De schandalen bij Uber hebben gezorgd voor een nieuwe maatregel voor het bedrijf. De taxidienst moet tijdens de komende twintig jaar zijn privacybeleid eens per twee jaar laten onderzoeken, meldt Recode. Daarnaast moet het bedrijf een nieuwe en uitgebreidere privacyverklaring opstellen.
De beslissing komt voort uit een schikking tussen Uber en de Federal Trade Commission (FTC). De FTC deed onderzoek naar het beleid van Uber nadat in 2014 de zogenaamde ‘God View’-functie aan het licht kwam. Daarmee konden werknemers de GPS-locatie en de naam van klanten tijdens en na een rit op een kaart bekijken.
De FTC stelt dat de tweejaarlijkse controle nodig is omdat er tussen augustus 2015 en mei 2016 niet snel genoeg werd opgetreden door Uber na meldingen over mogelijk misbruik van persoonlijke informatie van klanten. De taxidienst zou daarna bovendien alleen de toegang tot de reisinformatie van ‘belangrijke gebruikers’ – waaronder zijn eigen leidinggevenden – in de gaten hebben gehouden.
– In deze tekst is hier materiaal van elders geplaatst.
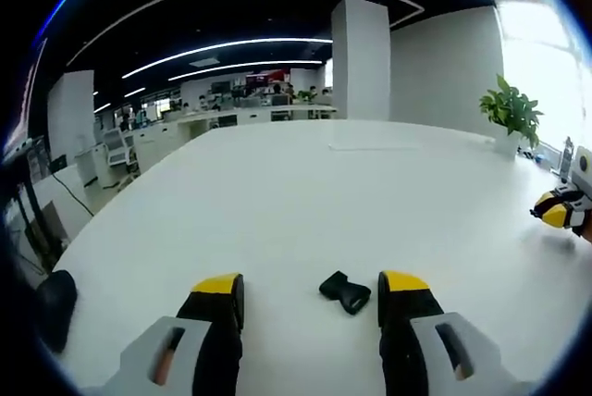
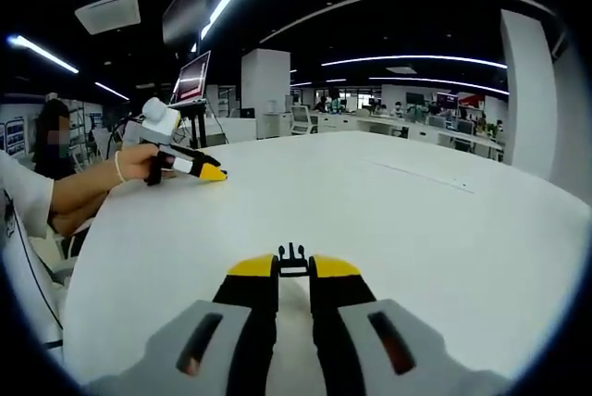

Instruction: Snap the two parts of the plastic buckle together until the buckle closes and remains connected.

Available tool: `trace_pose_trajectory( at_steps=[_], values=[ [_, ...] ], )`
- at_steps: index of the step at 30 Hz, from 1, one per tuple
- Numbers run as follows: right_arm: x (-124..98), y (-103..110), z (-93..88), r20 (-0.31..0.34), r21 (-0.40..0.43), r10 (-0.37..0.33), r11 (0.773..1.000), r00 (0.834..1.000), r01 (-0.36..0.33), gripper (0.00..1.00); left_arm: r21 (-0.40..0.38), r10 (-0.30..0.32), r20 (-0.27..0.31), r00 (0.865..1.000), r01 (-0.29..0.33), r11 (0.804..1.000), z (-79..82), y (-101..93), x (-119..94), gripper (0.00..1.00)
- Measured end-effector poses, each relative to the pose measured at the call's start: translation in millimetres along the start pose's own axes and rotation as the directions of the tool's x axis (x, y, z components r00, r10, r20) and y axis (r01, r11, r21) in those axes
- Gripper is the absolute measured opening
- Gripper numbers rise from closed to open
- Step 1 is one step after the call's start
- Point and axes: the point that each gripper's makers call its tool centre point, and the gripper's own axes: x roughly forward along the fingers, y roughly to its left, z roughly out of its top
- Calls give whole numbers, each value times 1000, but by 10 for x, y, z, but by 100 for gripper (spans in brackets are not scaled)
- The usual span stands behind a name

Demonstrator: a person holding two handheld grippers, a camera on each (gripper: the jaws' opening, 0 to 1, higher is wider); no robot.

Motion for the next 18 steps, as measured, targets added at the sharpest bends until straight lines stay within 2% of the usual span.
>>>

De FTC ziet verder een hack waarbij de namen en nummerborden van 50 duizend chauffeurs gestolen werden als reden voor de tweejaarlijkse controle. Leeft de taxidienst het privacybeleid niet na, dan kan het hoge boetes krijgen.
Geen schuld
Dat Uber instemt met de schikking, betekent niet dat het bedrijf ook schuld bekend. De taxidienst ziet de maatregelen als kans om met de FTC te kunnen controleren of zijn privacyprogramma’s voldoende zijn. Overigens ontkent het bedrijf ook niets met de instemming met de schikking.